The Canadian mining corporations view Latin America as their own private El Dorado. In the spirit of the early conquistadors, their vast profits are underwritten by killings, disappearances and torture of those who stand in their way, by destruction of entire communities and by the dispossession of indigenous peoples. Last year, Shin Imai, a lawyer with the Justice and Corporate Accountability Project, said: “Our preliminary count shows that at least 50 people have been killed and some 300 wounded in connection with mining conflicts involving Canadian companies in recent years” (Inter Press Service, 31 October 2014). To cite only a few examples:
• El Salvador, 2009: Marcelo Rivera’s body was found at the bottom of a well showing signs of torture; Ramiro Rivera was shot and killed when his car was ambushed; Dora “Alicia” Sorto was eight months pregnant when fatally shot. All were opponents of the Canadian-owned Pacific Rim mining company.

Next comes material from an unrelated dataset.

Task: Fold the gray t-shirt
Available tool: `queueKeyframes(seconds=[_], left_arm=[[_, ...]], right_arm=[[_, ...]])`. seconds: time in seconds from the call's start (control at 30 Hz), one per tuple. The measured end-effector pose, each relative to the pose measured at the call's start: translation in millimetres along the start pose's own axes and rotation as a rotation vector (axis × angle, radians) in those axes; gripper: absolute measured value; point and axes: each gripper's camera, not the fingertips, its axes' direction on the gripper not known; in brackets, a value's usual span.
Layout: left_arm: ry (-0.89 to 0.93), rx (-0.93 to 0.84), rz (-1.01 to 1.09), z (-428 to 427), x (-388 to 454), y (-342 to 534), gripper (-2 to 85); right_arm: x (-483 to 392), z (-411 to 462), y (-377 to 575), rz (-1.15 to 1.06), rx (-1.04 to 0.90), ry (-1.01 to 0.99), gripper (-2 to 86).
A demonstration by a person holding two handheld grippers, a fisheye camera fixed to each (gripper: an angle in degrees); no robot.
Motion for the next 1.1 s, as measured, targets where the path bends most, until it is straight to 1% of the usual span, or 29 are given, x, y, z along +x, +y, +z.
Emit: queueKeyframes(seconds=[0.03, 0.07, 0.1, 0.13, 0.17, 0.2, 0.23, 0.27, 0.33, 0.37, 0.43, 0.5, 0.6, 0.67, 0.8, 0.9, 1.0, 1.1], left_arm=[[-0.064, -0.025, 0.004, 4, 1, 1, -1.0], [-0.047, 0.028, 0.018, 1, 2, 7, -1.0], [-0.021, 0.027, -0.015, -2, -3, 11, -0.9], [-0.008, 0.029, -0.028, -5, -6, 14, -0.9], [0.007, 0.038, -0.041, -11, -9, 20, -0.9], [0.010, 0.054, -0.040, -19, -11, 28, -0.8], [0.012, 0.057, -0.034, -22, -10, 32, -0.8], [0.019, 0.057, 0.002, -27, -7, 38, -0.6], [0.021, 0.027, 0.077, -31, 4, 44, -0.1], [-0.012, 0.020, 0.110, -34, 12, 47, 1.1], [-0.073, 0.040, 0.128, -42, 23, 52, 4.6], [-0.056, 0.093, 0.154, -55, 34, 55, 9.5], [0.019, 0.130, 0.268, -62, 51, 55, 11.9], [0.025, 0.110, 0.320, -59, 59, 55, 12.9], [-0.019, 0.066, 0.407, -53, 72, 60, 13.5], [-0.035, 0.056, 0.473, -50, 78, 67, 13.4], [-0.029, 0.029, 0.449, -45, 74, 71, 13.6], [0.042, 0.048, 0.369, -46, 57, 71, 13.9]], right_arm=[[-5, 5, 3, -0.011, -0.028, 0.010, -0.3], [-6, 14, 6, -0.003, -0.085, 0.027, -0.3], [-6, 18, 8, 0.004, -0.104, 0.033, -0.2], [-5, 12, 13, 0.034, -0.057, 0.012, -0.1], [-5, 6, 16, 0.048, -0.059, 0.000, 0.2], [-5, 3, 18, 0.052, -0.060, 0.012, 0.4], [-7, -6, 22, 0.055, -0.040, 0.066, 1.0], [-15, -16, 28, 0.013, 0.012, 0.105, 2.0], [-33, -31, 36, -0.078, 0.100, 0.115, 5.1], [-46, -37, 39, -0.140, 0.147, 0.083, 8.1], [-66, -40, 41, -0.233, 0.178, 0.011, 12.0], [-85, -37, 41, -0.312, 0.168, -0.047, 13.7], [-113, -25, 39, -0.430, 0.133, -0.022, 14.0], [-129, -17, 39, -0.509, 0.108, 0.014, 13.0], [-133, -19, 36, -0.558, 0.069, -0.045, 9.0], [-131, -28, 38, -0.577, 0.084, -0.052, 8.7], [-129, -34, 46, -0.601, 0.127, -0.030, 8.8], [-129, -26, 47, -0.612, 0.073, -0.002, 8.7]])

• Mexico, 2012: In Chihuahua, a married couple who had led protests against the Cascabel mine owned by Vancouver’s MAG Silver were shot to death. The husband, Ismael, had previously been beaten by mining company employees. In Oaxaca, Bernardo Mendez was shot seven times while protesting near Vancouver-based Fortuna’s Cuzcatlán mine.

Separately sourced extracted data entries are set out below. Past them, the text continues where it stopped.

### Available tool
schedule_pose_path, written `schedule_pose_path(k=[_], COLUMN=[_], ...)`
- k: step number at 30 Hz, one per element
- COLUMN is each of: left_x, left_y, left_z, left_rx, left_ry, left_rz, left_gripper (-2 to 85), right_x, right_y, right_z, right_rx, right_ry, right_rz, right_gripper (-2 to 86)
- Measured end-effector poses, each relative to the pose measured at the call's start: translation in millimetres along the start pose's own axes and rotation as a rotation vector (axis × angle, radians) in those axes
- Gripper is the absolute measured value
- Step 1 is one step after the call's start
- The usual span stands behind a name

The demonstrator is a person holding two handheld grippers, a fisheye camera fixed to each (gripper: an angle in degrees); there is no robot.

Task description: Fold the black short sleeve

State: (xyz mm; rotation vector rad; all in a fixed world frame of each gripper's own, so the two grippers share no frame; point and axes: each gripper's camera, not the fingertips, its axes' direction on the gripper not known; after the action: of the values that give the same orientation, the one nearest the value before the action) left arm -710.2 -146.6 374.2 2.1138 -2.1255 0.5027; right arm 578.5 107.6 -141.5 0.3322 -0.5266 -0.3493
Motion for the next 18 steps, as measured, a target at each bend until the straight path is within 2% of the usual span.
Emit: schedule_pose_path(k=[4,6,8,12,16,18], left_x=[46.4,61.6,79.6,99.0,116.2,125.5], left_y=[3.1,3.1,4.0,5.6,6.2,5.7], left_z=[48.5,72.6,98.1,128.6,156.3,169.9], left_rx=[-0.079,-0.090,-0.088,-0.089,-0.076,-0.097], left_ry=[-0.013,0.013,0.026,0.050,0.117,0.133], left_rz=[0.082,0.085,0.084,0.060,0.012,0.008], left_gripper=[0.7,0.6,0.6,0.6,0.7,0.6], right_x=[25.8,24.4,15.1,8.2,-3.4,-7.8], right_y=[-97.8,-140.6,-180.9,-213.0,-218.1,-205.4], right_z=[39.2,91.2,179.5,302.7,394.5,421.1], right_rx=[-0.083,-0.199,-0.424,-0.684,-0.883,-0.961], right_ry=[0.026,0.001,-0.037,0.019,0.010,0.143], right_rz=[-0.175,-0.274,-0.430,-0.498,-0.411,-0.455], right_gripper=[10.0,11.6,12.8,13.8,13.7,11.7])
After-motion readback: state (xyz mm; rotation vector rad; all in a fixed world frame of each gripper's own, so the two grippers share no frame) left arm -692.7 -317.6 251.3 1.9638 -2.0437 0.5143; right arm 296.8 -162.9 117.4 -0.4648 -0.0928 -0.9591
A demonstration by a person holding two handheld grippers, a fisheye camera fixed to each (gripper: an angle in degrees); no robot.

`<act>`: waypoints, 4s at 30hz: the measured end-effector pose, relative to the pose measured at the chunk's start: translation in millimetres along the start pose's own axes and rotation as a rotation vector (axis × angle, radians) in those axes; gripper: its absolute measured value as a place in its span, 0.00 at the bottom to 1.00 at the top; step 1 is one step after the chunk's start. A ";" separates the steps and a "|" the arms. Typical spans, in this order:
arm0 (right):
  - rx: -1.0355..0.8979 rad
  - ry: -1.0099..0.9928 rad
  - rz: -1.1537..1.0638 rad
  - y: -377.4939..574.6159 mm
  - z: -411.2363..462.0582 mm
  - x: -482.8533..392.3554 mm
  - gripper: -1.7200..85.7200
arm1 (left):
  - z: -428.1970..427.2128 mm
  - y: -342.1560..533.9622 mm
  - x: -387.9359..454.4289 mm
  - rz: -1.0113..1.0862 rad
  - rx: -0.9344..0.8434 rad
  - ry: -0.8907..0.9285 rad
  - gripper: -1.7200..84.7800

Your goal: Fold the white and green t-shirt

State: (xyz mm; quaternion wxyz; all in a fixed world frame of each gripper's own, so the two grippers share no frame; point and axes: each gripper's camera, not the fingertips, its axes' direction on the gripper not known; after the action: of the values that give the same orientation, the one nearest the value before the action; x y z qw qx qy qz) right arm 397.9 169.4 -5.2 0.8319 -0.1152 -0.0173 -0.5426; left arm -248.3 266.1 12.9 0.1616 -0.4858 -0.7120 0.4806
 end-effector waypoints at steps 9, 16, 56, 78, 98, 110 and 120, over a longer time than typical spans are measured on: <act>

• Guatemala, 2014: 16-year-old Topacio Reynoso was shot dead and her father Alex was seriously injured. Both were community leaders from Mataquescuintla, Jalapa, and actively opposed Vancouver-based Tahoe Resources’ Escobal mine. According to MiningWatch Canada, thousands of families in this area have suffered violence and repression for their opposition to Tahoe’s mine.
These barbaric crimes merely scratch the surface. Canada’s violent despoliation of this region is a perfect illustration of the workings of capitalist imperialism, an economic system based on the conquest or domination of the semicolonial world for raw materials, markets, cheap labour and spheres of influence. For Marxists, this also demonstrates how the Canadian capitalist state is an instrument of organized violence, wielded to further imperialist plunder and exploitation internationally, and to enforce workers’ exploitation at home.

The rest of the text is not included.